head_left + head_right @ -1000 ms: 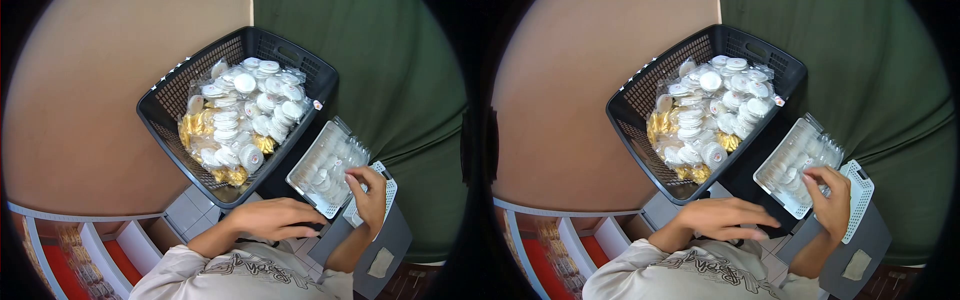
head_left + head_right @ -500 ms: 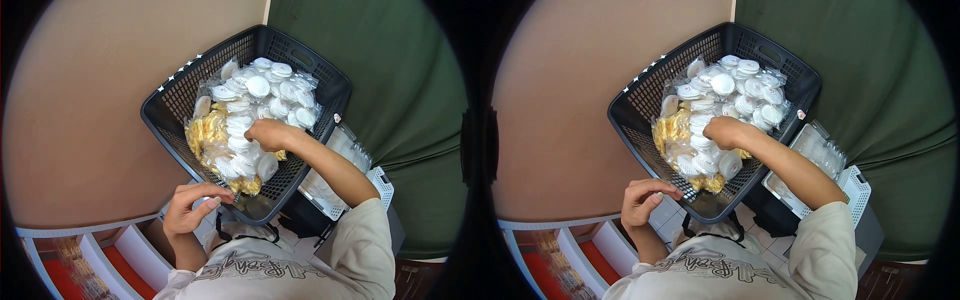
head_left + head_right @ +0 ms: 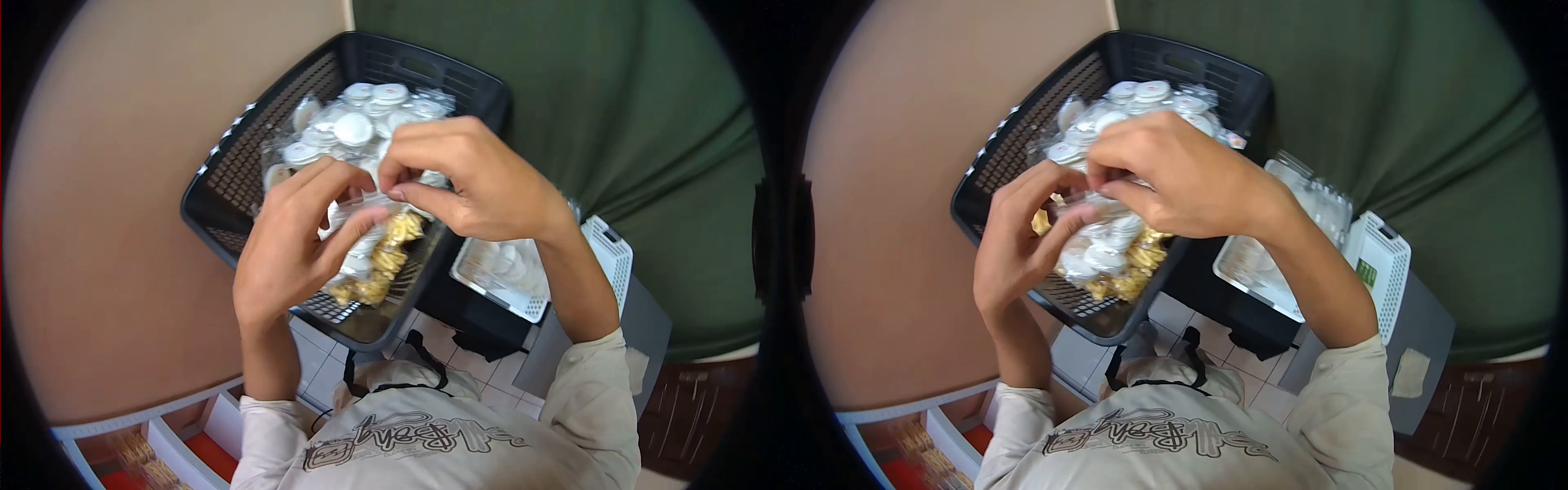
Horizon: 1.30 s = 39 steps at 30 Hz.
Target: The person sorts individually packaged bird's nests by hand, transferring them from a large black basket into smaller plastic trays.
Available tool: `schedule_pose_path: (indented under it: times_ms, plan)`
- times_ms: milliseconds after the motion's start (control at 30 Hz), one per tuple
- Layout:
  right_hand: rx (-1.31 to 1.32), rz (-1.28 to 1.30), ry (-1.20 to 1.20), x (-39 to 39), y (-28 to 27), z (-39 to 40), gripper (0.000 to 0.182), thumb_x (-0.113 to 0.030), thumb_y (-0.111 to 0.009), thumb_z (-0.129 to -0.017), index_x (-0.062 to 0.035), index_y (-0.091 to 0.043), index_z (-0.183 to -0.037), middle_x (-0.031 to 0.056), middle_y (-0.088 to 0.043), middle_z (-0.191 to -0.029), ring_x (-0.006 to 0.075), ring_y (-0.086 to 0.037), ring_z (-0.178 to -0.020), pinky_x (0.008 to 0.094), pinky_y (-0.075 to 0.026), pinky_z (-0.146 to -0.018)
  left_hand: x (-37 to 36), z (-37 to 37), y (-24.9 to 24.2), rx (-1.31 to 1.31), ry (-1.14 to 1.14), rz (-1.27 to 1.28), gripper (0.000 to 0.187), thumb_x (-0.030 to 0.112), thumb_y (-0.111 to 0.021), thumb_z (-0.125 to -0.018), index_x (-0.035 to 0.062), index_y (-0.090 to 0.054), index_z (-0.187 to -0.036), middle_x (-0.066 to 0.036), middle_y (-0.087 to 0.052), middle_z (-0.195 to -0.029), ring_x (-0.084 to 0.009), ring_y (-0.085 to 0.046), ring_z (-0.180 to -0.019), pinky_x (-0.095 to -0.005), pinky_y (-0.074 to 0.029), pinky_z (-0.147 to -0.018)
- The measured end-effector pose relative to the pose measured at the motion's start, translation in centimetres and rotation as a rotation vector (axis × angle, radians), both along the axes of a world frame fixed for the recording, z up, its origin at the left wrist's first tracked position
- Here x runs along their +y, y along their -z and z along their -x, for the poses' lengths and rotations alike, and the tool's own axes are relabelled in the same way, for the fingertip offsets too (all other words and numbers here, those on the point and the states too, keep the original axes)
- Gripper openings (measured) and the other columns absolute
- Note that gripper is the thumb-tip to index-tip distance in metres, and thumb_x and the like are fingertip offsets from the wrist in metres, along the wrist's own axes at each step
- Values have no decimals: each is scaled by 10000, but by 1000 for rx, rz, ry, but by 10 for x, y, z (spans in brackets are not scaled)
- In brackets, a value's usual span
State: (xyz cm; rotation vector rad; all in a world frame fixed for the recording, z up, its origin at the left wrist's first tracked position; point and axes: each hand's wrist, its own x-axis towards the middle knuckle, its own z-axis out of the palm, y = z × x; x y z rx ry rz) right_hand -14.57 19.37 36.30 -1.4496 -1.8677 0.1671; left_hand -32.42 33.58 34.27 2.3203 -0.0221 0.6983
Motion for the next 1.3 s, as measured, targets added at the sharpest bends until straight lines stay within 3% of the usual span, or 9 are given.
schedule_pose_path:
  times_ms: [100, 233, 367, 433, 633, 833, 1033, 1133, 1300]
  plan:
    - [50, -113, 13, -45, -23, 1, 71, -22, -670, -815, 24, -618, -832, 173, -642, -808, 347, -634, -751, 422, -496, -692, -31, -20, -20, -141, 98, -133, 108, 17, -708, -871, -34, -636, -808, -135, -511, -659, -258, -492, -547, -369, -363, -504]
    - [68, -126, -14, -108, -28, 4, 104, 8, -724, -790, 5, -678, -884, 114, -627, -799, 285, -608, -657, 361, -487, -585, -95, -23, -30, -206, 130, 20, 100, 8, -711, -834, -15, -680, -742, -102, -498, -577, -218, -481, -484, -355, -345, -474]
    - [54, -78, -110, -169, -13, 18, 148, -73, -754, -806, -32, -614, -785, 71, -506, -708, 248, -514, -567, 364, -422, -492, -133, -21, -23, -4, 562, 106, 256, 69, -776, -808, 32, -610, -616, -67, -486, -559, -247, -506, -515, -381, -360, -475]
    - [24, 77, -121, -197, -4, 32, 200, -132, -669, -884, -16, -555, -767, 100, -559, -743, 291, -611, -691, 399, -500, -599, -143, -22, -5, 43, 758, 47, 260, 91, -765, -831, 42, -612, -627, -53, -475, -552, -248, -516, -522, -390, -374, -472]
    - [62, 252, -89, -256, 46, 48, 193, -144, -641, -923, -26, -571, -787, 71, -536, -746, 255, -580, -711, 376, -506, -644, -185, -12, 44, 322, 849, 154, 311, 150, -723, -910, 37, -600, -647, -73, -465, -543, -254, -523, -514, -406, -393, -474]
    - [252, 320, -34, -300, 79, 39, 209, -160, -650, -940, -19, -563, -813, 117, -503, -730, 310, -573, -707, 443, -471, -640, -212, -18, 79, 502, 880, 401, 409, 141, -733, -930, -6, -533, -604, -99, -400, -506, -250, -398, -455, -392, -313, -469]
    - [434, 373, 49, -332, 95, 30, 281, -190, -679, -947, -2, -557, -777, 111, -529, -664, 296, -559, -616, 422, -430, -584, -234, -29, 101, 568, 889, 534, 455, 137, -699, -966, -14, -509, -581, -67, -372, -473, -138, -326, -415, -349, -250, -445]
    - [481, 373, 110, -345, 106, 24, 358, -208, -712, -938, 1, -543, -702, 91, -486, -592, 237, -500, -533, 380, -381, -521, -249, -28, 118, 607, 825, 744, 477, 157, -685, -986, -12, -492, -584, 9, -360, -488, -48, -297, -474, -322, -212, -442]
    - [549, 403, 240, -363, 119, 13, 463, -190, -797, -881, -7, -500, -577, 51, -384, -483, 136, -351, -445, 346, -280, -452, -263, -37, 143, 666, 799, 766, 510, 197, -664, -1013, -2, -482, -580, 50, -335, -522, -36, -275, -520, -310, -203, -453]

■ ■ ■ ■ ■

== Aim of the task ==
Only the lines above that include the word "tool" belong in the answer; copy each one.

== The answer ==
Available tool: `schedule_pose_path: (indented under it: times_ms, plan)`
- Here x runs along their +y, y along their -z and z along their -x, for the poses' lengths and rotations alike, and the tool's own axes are relabelled in the same way, for the fingertip offsets too (all other words and numbers here, those on the point and the states too, keep the original axes)

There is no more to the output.